How does Financial Reporting Council's carbon action stack up? DitchCarbon scores companies based on their carbon action and commitment to reducing emissions. Read about our methodology to learn more.
Mean score of companies in the Services Auxiliary to Financial Intermediation industry. Comparing a company's score to the industry average can give you a sense of how well the company is doing compared to its peers.
Financial Reporting Council's score of 23 is lower than 87% of the industry.
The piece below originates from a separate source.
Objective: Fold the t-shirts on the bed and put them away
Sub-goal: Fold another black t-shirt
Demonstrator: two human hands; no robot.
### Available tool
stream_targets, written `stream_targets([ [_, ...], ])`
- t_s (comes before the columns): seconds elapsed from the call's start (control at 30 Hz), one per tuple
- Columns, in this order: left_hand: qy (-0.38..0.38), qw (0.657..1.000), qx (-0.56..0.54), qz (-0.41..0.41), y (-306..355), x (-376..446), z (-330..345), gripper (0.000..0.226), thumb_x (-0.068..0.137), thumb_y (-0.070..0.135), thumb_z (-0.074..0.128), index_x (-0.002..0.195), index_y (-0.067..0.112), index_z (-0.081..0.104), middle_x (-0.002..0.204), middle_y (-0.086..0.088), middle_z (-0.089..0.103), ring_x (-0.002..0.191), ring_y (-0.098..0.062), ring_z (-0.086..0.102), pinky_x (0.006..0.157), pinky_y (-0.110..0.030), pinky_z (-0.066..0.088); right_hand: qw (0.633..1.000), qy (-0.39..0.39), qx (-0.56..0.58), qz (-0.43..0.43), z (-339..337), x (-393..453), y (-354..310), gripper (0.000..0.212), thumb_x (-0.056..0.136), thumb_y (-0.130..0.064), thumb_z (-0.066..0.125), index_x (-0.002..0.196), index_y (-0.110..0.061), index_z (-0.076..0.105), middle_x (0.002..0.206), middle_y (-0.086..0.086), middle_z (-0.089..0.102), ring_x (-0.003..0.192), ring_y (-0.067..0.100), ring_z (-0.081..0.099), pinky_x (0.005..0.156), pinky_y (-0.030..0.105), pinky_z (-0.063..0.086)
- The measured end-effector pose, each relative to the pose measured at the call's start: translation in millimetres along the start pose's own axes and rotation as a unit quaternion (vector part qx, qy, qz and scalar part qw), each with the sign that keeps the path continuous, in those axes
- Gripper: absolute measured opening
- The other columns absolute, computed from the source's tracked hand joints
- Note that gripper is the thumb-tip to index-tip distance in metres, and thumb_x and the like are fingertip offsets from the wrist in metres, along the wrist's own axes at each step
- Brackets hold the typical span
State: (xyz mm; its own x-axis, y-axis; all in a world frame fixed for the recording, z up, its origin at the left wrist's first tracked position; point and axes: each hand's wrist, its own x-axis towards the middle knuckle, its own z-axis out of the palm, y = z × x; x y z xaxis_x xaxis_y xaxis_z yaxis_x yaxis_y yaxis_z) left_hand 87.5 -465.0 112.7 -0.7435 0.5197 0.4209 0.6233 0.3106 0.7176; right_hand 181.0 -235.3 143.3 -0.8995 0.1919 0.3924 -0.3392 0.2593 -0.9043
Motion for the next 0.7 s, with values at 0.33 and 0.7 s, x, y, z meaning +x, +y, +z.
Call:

This can give you a sense of how well the company is doing compared to its peers.
The Financial Reporting Council (FRC), headquartered in Great Britain, currently does not have any publicly available carbon emissions data or specific reduction targets. As such, there are no reported figures for their carbon emissions in kg CO2e, nor any outlined initiatives or commitments towards reducing their carbon footprint. Without specific emissions data or climate pledges, it is unclear how the FRC is addressing climate change within its operations. Further information on their climate commitments or industry context may be necessary to provide a comprehensive overview of their environmental impact and sustainability efforts.
Companies disclose and commit to reducing emissions to show they are serious about reducing emissions impact over time. They can also help a company track its progress over time.
Financial Reporting Council is not committed to any reduction initiatives we track. This may change over time as the company engages with new initiatives or updates its commitments. DitchCarbon will update this information as it becomes available.